Un ouvrage d'un grand intérêt pour faire le point sur l'actualité de l'oeuvre de Carl Schmitt.
Quiconque voudrait se tenir informé des débats en cours concernant l’œuvre et la pensée de Carl Schmitt, ne pourra faire l’économie de ce riche ouvrage, véritable synthèse de l’actualité de Carl Schmitt et des problèmes posés par cette œuvre complexe. L’approche et la méthode instruite dans cet ouvrage tranchent avec les débats passionnés qu’a connus la réception de l’œuvre et des idées de Carl Schmitt. Le premier principe auquel s’attache l’auteur, Jean-François Kervégan - spécialiste de philosophie politique, en particulier de l’œuvre de Hegel - est de partir des thèses de Carl Schmitt elles-mêmes et non des polémiques qu’elles ont pu susciter ; cela afin de repenser à nouveaux frais les conséquences de celles-ci, et de contourner l’enthousiasme et l’envoûtement irrationnel suscité par l’œuvre ou bien le procès à charge comme le proposait un volume d’article parus en 2009
L’ouvrage se compose de deux parties bien distinctes. La première propose une introduction et les précautions méthodologiques inhérentes au traitement d’un objet " explosif " comme celui-ci et fait le point sur les réceptions diverses de l’œuvre de Carl Schmitt (faisant la part belle à la réception allemande), ainsi qu’une solide biographie synthétique. La deuxième partie plus thématique, explore cinq thèmes essentiels de l’œuvre, en en discutant les thèses essentielles, tout en insistant sur leur place au sein de l’œuvre de Schmitt (l’œuvre de Schmitt connaît en effet des phases bien distinctes dont la plus connue et accessible est celle de Weimar comprise entre 1919-1933 durant laquelle Schmitt publie ses livres les plus connus). Cependant d’autres pans importants de son œuvre, celle plus tardive sous Hitler étant encore peu connue voire occultée font l’objet de l’intérêt de l’auteur. L’auteur en vient à insister sur la remarquable stabilité des préoccupations théoriques schmittiennes dans la période 1919-1945, venant ainsi interpréter l’engagement nazi de Schmitt comme un reflet des idées de celui-ci concernant le devenir de l’Etat, la disparition de l’idée moderne de celui-ci et sa transformation en concept d’Empire. Autant d'idées qui se retrouvent dans cette fuite en avant qu’a représenté le nazisme.

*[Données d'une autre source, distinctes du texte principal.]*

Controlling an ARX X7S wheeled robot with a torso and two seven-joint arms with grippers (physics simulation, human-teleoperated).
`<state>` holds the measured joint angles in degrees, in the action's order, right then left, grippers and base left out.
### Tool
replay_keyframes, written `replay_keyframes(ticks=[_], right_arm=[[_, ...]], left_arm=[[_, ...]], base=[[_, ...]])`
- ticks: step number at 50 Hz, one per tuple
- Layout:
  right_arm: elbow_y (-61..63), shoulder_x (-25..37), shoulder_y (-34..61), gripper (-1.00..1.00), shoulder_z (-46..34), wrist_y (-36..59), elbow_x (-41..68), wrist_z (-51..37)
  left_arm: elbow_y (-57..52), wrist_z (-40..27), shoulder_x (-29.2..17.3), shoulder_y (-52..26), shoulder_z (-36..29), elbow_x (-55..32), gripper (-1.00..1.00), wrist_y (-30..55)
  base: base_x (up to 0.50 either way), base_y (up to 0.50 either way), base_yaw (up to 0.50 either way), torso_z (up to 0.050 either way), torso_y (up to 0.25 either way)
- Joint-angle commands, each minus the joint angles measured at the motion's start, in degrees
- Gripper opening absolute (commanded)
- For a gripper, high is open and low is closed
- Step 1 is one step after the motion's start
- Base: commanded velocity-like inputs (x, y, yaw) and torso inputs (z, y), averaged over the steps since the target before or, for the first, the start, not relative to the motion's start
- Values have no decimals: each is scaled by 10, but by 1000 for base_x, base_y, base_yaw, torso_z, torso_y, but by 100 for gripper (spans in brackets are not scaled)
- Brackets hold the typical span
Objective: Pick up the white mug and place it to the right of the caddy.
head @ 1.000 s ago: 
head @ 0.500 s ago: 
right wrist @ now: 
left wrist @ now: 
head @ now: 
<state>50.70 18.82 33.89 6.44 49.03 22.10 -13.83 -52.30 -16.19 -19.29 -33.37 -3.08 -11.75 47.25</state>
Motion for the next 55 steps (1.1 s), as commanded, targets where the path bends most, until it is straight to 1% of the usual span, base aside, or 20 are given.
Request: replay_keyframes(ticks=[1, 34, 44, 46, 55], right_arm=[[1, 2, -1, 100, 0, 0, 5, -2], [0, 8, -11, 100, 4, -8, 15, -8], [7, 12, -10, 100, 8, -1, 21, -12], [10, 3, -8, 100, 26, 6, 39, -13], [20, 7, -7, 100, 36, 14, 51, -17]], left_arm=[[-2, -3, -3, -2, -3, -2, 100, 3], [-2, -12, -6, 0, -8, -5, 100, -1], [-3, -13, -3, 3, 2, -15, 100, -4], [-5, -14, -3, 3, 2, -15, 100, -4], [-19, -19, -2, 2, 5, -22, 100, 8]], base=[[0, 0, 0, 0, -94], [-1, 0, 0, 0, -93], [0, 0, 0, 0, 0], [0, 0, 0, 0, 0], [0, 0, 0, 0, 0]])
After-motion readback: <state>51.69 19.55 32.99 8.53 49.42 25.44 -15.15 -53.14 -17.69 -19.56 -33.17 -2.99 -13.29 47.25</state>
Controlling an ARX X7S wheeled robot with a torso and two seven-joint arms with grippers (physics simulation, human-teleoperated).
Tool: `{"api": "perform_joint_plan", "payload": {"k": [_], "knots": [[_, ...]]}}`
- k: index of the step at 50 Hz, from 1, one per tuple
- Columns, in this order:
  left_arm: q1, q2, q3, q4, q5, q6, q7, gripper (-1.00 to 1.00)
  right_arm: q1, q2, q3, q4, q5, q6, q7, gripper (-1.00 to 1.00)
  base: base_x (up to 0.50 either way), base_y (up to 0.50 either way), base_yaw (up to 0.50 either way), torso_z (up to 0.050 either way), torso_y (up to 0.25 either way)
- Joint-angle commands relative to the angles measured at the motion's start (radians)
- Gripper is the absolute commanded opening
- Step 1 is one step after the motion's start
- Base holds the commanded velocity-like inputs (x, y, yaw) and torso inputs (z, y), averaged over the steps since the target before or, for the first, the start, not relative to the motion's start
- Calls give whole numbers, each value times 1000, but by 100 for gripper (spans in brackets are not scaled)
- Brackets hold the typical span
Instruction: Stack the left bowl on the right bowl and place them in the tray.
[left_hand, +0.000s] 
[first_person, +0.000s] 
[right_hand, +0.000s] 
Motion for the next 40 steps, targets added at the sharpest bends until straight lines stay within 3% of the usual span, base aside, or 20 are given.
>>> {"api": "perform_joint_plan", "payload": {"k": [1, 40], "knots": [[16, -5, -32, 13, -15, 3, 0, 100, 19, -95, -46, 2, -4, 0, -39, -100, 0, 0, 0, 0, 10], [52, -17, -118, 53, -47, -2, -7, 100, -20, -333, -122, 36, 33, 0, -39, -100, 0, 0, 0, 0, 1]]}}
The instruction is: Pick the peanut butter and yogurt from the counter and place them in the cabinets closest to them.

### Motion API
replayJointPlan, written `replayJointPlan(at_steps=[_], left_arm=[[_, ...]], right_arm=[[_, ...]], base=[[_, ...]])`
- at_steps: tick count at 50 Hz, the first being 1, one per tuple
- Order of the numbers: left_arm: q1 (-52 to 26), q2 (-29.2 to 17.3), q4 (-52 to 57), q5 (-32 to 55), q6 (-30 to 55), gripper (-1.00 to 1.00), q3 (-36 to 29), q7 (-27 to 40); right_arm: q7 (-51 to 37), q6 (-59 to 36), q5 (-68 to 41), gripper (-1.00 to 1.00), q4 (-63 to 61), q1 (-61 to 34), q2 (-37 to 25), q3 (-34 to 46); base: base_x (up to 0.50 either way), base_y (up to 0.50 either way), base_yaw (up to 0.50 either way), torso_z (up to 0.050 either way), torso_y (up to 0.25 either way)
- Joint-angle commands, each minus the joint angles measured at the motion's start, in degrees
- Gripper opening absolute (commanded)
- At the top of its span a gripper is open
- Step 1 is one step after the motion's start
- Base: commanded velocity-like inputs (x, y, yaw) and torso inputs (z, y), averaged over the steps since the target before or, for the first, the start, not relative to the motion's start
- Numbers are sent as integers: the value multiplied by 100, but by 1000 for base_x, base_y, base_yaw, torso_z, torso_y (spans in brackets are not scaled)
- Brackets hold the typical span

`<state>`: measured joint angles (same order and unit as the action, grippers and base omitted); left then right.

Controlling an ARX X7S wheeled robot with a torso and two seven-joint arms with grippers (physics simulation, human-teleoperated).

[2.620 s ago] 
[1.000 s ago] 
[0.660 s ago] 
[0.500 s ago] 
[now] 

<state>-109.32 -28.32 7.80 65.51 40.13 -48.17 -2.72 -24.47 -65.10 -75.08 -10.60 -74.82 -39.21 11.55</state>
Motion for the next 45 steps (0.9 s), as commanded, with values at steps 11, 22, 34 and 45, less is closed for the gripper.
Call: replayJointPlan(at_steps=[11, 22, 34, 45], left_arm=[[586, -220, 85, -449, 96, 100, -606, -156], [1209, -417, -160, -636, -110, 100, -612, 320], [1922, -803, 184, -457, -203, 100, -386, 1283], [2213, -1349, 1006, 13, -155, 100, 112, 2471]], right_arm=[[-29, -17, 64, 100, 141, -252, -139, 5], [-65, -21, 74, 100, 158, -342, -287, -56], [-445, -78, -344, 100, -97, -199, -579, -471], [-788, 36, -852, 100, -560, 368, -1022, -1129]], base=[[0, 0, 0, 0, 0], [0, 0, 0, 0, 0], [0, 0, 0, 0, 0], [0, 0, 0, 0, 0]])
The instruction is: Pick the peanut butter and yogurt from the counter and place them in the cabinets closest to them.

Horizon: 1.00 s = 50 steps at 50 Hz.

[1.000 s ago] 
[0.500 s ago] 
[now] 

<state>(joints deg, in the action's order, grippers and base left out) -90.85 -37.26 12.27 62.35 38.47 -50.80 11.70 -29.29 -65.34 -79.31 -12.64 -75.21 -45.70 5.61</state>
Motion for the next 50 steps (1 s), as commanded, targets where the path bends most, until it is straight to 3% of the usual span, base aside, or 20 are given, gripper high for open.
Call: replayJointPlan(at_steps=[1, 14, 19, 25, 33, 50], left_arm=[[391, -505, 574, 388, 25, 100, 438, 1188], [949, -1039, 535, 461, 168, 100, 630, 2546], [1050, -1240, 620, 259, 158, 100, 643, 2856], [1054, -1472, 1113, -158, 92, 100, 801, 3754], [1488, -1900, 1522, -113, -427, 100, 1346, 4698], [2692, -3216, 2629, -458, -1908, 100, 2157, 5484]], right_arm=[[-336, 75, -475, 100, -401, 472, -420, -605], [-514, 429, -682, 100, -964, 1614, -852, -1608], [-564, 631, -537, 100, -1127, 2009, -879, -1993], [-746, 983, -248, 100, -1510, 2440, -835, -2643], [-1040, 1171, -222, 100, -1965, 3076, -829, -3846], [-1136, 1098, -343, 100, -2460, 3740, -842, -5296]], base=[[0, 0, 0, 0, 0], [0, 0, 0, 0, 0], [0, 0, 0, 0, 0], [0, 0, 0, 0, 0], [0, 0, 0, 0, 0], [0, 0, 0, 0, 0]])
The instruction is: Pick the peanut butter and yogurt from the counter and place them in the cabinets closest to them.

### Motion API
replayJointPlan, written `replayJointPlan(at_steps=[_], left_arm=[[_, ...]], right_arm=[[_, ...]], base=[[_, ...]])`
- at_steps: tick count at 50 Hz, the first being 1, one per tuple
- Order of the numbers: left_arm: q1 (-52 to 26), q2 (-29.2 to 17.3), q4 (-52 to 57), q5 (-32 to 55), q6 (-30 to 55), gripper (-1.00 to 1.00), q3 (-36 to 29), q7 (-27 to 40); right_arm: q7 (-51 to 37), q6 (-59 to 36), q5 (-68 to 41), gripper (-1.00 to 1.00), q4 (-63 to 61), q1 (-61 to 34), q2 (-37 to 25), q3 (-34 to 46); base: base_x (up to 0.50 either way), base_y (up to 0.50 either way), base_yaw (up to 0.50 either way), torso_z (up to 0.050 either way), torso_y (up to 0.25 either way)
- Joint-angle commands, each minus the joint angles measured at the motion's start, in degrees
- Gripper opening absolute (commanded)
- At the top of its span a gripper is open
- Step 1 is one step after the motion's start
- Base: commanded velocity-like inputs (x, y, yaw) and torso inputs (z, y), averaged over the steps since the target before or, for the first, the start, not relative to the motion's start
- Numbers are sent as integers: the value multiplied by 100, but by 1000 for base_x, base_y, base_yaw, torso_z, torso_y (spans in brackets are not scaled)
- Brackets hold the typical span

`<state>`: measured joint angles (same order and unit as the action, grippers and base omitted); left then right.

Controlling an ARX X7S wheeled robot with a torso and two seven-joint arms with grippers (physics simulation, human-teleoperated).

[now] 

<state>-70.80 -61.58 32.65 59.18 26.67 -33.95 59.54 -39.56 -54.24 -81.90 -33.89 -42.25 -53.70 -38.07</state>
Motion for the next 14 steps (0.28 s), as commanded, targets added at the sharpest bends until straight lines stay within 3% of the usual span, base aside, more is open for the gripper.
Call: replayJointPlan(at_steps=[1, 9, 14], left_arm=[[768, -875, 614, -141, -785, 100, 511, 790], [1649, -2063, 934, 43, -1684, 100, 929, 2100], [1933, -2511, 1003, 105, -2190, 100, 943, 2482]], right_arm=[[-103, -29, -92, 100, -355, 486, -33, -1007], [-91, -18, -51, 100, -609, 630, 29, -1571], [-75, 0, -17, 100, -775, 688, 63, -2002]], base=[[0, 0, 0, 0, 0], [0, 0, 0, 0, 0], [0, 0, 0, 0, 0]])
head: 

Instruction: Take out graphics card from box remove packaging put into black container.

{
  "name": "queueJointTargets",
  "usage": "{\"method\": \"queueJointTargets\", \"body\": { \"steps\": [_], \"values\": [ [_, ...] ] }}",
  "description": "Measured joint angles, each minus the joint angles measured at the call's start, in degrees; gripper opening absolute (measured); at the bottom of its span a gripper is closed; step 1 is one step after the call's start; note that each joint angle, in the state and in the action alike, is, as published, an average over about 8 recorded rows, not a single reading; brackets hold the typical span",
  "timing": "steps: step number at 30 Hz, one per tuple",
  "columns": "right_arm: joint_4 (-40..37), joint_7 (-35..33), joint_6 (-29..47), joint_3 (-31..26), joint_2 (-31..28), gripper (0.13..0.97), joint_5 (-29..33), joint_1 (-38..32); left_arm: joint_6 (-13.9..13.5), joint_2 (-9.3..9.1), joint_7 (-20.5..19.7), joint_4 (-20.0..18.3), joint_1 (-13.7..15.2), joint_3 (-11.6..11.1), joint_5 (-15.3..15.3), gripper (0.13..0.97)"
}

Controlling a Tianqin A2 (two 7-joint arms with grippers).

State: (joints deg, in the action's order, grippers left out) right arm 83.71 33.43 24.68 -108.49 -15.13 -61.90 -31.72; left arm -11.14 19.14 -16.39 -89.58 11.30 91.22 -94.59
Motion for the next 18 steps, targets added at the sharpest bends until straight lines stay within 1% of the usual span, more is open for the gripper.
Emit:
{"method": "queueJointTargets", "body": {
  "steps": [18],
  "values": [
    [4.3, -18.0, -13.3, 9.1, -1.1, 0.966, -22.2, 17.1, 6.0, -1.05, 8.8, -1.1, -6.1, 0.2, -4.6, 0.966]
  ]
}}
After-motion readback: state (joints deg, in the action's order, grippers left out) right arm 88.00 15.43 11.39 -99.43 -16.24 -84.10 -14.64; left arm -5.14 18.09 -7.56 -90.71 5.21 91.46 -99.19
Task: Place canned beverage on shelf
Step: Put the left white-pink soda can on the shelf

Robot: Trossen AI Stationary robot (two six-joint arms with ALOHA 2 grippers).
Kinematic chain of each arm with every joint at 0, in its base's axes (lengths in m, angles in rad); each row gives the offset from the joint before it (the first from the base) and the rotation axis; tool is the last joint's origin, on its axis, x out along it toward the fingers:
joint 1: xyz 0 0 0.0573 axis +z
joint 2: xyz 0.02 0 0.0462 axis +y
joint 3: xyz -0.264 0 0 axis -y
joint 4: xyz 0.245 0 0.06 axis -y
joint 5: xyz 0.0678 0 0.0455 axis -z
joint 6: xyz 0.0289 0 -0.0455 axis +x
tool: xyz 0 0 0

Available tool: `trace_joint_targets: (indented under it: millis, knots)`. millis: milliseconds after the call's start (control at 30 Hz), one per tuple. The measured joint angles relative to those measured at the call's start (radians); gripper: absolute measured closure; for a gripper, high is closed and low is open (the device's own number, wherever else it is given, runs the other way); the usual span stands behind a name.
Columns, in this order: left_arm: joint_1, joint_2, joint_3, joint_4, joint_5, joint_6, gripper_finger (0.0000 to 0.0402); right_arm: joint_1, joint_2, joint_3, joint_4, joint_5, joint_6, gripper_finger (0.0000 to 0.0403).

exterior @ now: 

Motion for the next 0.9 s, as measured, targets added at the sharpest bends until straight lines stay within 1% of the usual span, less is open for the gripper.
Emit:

L’auteur ne va pas s’épargner plus loin une analyse de son intérêt pour l’œuvre de Schmitt, partie la moins intéressante du livre, dans laquelle il s’essaie à justifier la position qu’il adopte par rapport à Schmitt. En complexifiant inutilement sa sortie de l’œuvre de Schmitt par l’exploration des ambiguïtés sémantiques du verbe partir comme point de départ et comme rupture, l’auteur en vient à nier l’idée même qui transparaît après la lecture du livre, celle d’une justice rendue aux concepts schmittiens et à leur pertinence dans le débat contemporain. Il ne s’agit pas pour autant pour celui-ci d’une réhabilitation complète, mais d’une discussion rationnelle des postulats de celle-ci.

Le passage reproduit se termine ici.